前記に書いたような事情が示すとおり、ここで言う「愛」とは、もちろん宗教的な意味で言われるもので、性愛とは違う。宗教には縁遠くもちろんキリスト教についてもよく分かっていないようなワシには受け入れづらいとか呑み込めない部分が多く、それが読むのに時間をかけざるを得なかった理由として大きいが、啓発される部分は多かった。
「義務としての愛だけが永遠である」といい、修練を要するものが愛であるという物言いはおおかたの人には奇異に写るかもしれない。しかし、自然発生的な感情に偏りがちになっている昨今のなげかわしい風情を目の当たりにするかぎり、案外うなずける要素は多いように思う。
「即ち愛は、たとえば、それ自らに対して悦びを有ってよいのだ等いう、甘やかす様な空想を描く余暇などを与えてはなりませぬ」
昨今、「愛」とかいう大義名分のもと自分を甘やかそうとする類(特にオンナ)の実に多いことか。チョット前に「バブル時代にゴーマンちきな女のイメージで売っていたが、売れなくなるや今度はエログロっぽいキャラクターにクラ替えして人気があるらしい」さるタレントが
「愛には3つの愛がある」「自分の分身のようにいとおしい男、尊敬する男、刺激を与えてくれる男」「これらの3種類の男が必要で、3つの愛は同時になりたつ」とかそのキャラクターにふさわしいチープなコトバをのたまわったというが、こういった「安っぽい感情の垂れ流し」のドコに信義とか高尚なものを感じるというのか。
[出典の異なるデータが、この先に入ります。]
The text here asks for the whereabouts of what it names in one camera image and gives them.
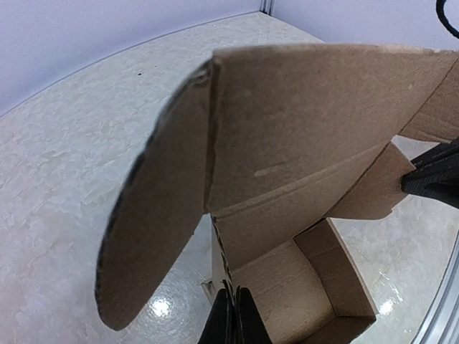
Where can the brown cardboard paper box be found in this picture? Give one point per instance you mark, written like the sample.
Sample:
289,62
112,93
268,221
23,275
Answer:
273,142

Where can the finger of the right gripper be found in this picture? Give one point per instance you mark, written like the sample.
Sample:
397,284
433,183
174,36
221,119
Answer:
435,175

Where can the front aluminium rail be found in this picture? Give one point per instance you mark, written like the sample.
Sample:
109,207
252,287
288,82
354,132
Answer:
440,324

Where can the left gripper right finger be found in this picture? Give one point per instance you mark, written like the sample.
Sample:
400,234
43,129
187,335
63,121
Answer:
249,327

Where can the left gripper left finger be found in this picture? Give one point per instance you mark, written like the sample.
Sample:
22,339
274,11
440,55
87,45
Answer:
219,325

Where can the right aluminium frame post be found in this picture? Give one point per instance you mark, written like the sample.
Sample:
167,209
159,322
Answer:
267,7

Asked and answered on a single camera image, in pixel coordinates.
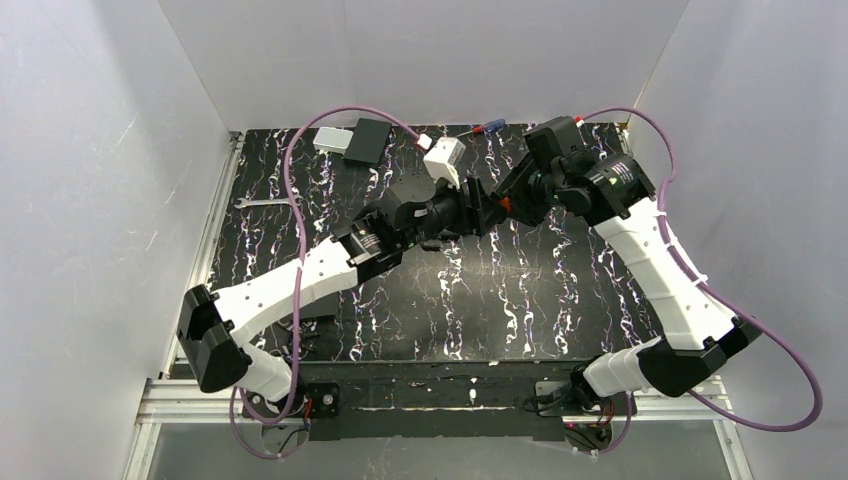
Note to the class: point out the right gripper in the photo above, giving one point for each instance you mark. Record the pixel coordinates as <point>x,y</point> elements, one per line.
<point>515,201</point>

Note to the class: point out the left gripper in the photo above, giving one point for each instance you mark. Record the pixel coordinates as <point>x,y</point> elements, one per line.
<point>472,205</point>

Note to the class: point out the orange and black padlock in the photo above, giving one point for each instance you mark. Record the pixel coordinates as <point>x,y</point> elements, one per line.
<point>505,203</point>

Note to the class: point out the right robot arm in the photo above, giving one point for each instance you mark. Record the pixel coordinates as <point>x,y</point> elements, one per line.
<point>617,200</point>

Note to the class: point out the blue red screwdriver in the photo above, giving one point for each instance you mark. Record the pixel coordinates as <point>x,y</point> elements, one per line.
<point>487,127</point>

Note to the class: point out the black box at back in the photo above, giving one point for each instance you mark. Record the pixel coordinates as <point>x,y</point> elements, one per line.
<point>368,142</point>

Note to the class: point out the black box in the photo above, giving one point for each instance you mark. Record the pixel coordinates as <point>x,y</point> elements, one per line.
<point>320,311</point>
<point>368,142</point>

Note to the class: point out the white box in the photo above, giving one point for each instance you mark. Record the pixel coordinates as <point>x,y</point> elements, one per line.
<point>332,140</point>

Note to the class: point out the black box at front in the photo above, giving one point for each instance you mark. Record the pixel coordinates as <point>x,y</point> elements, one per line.
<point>320,311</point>

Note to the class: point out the black pliers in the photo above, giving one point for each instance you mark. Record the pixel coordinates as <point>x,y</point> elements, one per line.
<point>301,341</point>

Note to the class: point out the silver open-end wrench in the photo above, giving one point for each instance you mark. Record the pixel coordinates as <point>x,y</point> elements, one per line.
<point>242,203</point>

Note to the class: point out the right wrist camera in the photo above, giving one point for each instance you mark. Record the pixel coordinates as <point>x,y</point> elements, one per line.
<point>558,137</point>

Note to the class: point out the aluminium frame rail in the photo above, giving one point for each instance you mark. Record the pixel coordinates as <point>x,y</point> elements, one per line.
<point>433,358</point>

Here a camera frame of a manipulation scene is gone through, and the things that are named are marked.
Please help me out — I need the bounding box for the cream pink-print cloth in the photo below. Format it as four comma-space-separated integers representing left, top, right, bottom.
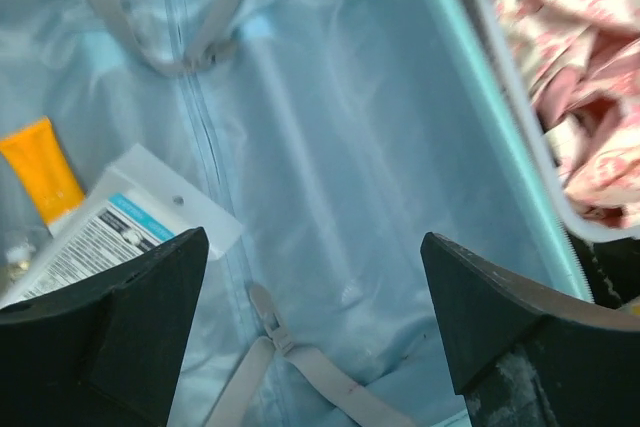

「もし恋愛が私をすぐ神に導いて行かなかったら、又恋愛に於いて私が相手の女を即刻に神に導いて行くことが出来なかったら、その恋は真の愛ではありませぬ。たとえそれは自然的な愛欲の最高の幸福であり、喜悦であろうとも」
「神に導く」というコトバはチョット受け入れにくいとしても、「単に異性としての魅力にとらわれているというだけでなく、より高い次元での使命感といったものが共有できなければいけない」のだと解すれば肯けるだろう(って卑近な解釈のしかたですか(^烹^;?)。そう言った、みずからに乗り越えるべき課題を負って絶えず努力できないようなものでないかぎり
「ただ愛であるらしい外見にすぎませぬ。それによって人々は互いに欺き合い、魅惑せられ合っているだけなのです」。
もちろんこの本で言っている内容は「万人への愛」を内包するものであり、この面でだけ語ろうとするのは偏りがあるだろう。しかし、この誤認を解くための論説にかなりのページを割いているようでもあり、まんざら的外れではないかもしれない。いささか俗っぽい受け取り方ではあるが、あたかもレギーネへの感情を高い深みに引き上げるべくみずからに試練をあたえようとしたキルケゴールの、自分への叱咤の言葉を読むようである。